Nebraska Reports First Case of Coronavirus Community Spread, Possible Case In Wyoming

Health officials in both Nebraska and Wyoming reported the first cases of community spread of the COVID-19 virus Saturday.

The first community spread case of coronavirus disease 2019 in Nebraska was identified in Douglas County. It is the woman in her 60s who tested positive yesterday and was reported as a travel-related case. The Douglas County Health Department’s continuing investigation determined her symptoms were present before she traveled so the case is now being classified as community spread. She continues to self-isolate at home.

“We will continue see more cases in Nebraska and we expect additional community transmission of COVID-19, but we can all work together to help slow the spread,” said Dr. Gary Anthone, Chief Medical Officer and Director of Public Health for the Nebraska Department of Health and Human Services (DHHS). “Nebraskans need to be extra vigilant and stay home if they’re experiencing any symptoms consistent with COVID-19 or other respiratory illnesses including fever, cough, shortness of breath and in some cases a sore throat.”

Meanwhile, the Wyoming Department of Health (WDH) is saying that a previously identified Fremont County case of COVID-19 signals potential local community spread and warrants special attention and prevention measures related to long-term care.

Lab testing at the Wyoming Public Health Laboratory identified an older adult male Fremont County resident as the second known Wyoming case on March 13. The patient is hospitalized at SageWest Health Care in Lander and is a resident of Showboat Retirement Center in Lander. State and county public health staff are conducting interviews at both facilities, and will recommend testing and other actions needed to help protect residents, patients and staff.

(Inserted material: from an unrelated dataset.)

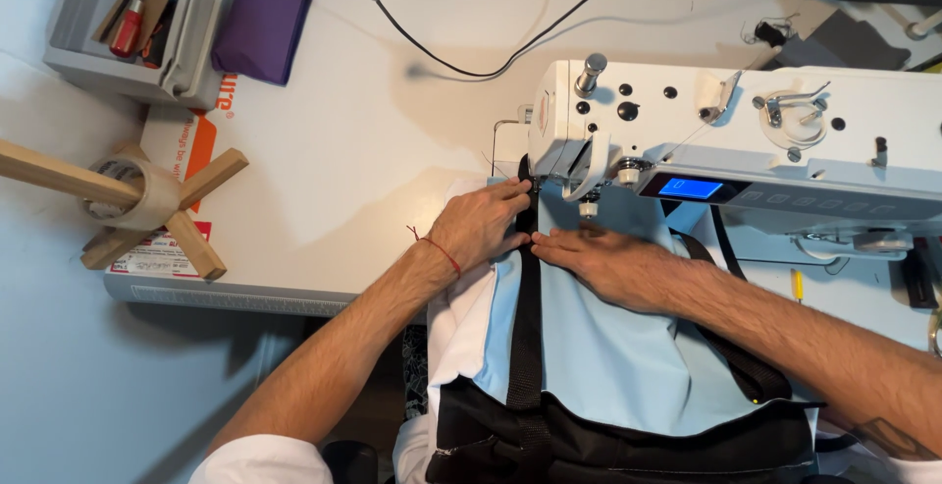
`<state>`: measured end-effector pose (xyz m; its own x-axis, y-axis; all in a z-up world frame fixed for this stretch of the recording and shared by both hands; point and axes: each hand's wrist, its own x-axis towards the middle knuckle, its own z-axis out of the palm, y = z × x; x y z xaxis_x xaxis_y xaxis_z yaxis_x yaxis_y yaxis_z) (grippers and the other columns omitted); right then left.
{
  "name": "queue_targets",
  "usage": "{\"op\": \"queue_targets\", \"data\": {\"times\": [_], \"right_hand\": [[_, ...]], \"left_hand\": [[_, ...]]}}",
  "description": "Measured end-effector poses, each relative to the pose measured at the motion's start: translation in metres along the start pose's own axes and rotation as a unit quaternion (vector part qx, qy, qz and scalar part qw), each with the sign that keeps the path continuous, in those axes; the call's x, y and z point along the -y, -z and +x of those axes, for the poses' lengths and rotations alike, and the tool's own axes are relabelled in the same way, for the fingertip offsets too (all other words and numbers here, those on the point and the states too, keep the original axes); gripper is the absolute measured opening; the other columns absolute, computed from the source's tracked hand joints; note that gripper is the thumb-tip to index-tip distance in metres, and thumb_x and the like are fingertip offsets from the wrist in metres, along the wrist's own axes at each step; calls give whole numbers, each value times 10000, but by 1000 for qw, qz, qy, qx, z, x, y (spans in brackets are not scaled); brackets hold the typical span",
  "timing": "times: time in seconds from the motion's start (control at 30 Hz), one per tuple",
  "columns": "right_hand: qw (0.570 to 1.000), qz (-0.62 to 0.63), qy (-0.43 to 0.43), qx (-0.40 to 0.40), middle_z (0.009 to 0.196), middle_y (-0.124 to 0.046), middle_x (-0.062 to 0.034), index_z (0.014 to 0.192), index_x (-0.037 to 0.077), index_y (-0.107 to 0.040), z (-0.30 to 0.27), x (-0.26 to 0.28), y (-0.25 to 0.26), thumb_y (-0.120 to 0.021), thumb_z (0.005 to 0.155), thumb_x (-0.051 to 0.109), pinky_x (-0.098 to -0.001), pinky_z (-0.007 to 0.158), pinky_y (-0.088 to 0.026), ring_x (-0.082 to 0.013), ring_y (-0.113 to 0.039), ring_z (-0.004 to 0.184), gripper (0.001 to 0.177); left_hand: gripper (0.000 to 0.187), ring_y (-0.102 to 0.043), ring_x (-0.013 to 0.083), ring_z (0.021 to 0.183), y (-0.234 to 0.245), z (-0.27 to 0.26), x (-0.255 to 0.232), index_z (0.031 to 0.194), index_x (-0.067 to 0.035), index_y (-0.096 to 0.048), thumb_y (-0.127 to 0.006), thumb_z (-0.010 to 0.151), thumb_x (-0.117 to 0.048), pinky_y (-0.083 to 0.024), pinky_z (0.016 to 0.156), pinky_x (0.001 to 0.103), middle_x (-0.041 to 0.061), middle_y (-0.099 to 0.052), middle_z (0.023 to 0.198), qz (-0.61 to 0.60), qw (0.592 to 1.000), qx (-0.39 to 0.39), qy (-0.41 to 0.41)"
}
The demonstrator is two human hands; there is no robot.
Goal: The recorder is sewing a blue and white fabric bag with black straps using an industrial sewing machine, occasionally using scissors to trim threads.
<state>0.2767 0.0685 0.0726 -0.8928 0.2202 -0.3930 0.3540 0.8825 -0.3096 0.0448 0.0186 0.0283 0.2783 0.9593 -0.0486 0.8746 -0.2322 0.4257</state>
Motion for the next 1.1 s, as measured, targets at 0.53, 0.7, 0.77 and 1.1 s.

Dr. Alexia Harrist, state health officer and state epidemiologist with WDH, said community spread means potential spread of an illness for which the source of infection is unknown. “Our initial follow up with this individual found nothing that could be explained other than potential community spread of this virus in the Lander area.”

“We’re reminding everyone of how genuinely critical it is to do their part,” Harrist said. “Take common-sense steps to avoid sharing your germs with others, especially with those who are more vulnerable to serious illness.” WDH staff will be available to consult as local officials consider decisions about public events and other community-related activities.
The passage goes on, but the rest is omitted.